Du 13 au 16 août 2026, Düsseldorf (Allemagne) accueille les championnats du monde de Flag Football. Pour les équipes de France masculine et féminine, ce rendez-vous mondial ne constitue pas seulement une quête de médaille : il représente une étape stratégique cruciale pour affirmer leur statut sur l’échiquier international et valider le travail de restructuration mené par la Fédération Française de Football Américain (FFFA).
Equipe de France masculine : Un statut à assumer dans un groupe D explosif
Positionnés au 5e rang du classement mondial World Flag Football, les Bleus arrivent en Allemagne avec un costume d’outsider très sérieux aux portes du dernier carré.
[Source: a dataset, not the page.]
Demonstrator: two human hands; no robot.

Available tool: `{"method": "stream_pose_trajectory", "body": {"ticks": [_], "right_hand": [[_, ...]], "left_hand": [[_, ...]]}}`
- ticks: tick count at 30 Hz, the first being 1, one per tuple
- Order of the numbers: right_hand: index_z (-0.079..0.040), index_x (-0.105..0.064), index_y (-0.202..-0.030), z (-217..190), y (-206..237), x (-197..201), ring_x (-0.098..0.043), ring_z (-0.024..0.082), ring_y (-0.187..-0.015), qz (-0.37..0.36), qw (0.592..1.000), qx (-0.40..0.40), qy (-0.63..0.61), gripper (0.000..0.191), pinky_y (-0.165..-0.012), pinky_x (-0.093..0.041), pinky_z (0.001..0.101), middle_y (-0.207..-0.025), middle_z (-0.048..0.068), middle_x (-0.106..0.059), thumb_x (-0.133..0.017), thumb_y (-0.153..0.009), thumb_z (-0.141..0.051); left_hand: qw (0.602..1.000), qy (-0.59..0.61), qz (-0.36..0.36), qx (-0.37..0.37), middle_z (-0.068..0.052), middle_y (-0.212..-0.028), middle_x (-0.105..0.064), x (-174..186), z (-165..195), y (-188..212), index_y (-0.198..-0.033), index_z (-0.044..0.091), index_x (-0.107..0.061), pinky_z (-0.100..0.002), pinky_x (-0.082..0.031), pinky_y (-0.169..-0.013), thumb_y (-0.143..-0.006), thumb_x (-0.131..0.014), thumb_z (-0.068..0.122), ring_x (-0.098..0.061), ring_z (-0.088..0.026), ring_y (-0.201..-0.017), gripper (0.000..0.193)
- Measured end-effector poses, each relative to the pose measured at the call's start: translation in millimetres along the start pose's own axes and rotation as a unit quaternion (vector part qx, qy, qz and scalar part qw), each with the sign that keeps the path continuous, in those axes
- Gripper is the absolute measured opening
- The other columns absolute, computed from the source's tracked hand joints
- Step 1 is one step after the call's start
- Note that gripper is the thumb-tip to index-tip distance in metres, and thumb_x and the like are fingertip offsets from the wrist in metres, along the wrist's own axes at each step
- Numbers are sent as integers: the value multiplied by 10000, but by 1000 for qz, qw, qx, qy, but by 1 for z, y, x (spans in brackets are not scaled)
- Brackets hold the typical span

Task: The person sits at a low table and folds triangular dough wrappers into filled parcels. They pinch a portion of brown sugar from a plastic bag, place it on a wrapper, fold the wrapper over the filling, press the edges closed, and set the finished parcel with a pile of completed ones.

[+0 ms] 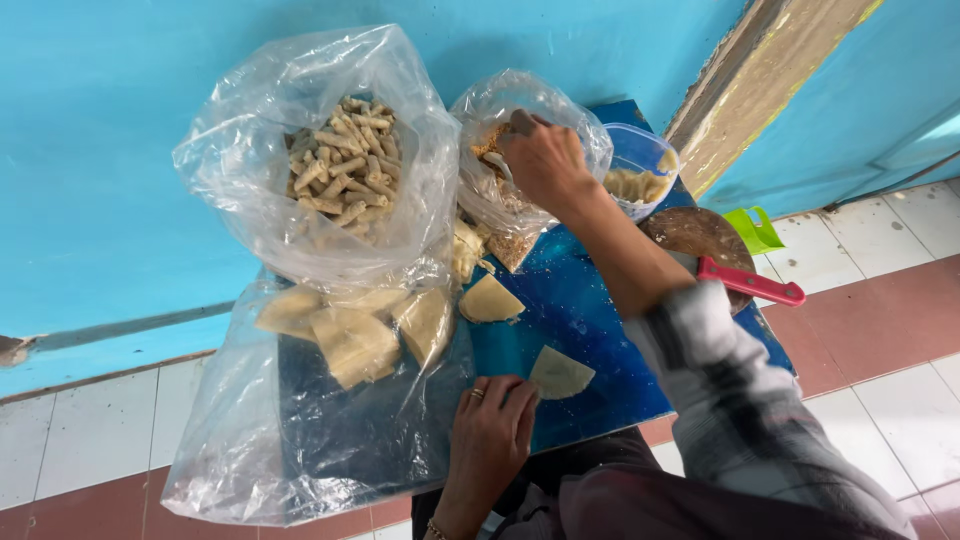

Cependant, le tirage au sort n’a pas épargné la sélection masculine, placée dans une poule D particulièrement dense et tactique.
Pour décrocher leur billet pour les phases finales, les Tricolores devront se mesurer à l’Italie (4e mondiale), championne d’Europe en titre, la Grande-Bretagne (12e mondiale), une formation toujours physique, capable de bousculer les plans de jeu par une intensité constante, et le Panama (13e mondial), un adversaire athlétique issu de la zone Amériques, réputé pour sa vitesse de transition et son imprévisibilité.
Les chances françaises reposent sur une animation offensive fluide et une défense agressive sur le porteur. Si la sélection parvient à négocier le piège britannique dès l’entame et à rivaliser avec l’Italie, une qualification en quart de finale est largement à sa portée. L’objectif avoué reste de viser le dernier carré pour confirmer sa place parmi l’élite mondiale.
Equipe de France féminine : Le défi du Groupe C face aux cadors
Du côté de la sélection féminine française, le défi s’annonce particulièrement relevé. Classées 11es mondiales, les Bleues ont été tirées dans un Groupe C au niveau très élevé, combinant le gratin européen et l’essor asiatique.
Le parcours du premier tour les opposera à la Grande-Bretagne (3e mondiale), championne d’Europe en titre et véritable rouleau compresseur, l’Autriche (6e mondiale), référence historique du flag européen, et la Chine, double championne d’Asie-Océanie.
Pour espérer créer la surprise et sortir de cette poule de la mort, l’Équipe de France féminine devra s’appuyer sur la cohésion et la maîtrise technique démontrées lors de ses récentes campagnes continentales. Un succès face à la Chine et une performance héroïque contre l’Autriche ou la Grande-Bretagne ouvriraient les portes d’un parcours mémorable.
Une préparation millimétrée et le cap vers Los Angeles 2028
Ces ambitions mondiales ne doivent rien au hasard. Depuis fin 2025, la FFFA a déployé un programme ambitieux de détection et de préparation, visant à élargir le vivier de talents à travers tout le territoire français. Stages intensifs à Villepinte, rassemblements régionaux et tests physiques poussés ont permis de bâtir des collectifs compétitifs et affûtés.
Au-delà de la quête d’un podium à Düsseldorf, ce Mondial 2026 sert de répétition générale pour l’échéance olympique de 2028. Une belle prestation collective en Allemagne permettrait non seulement d’engranger des points précieux au classement mondial, mais aussi d’asseoir définitivement le flag football tricolore parmi les nations majeures de la discipline.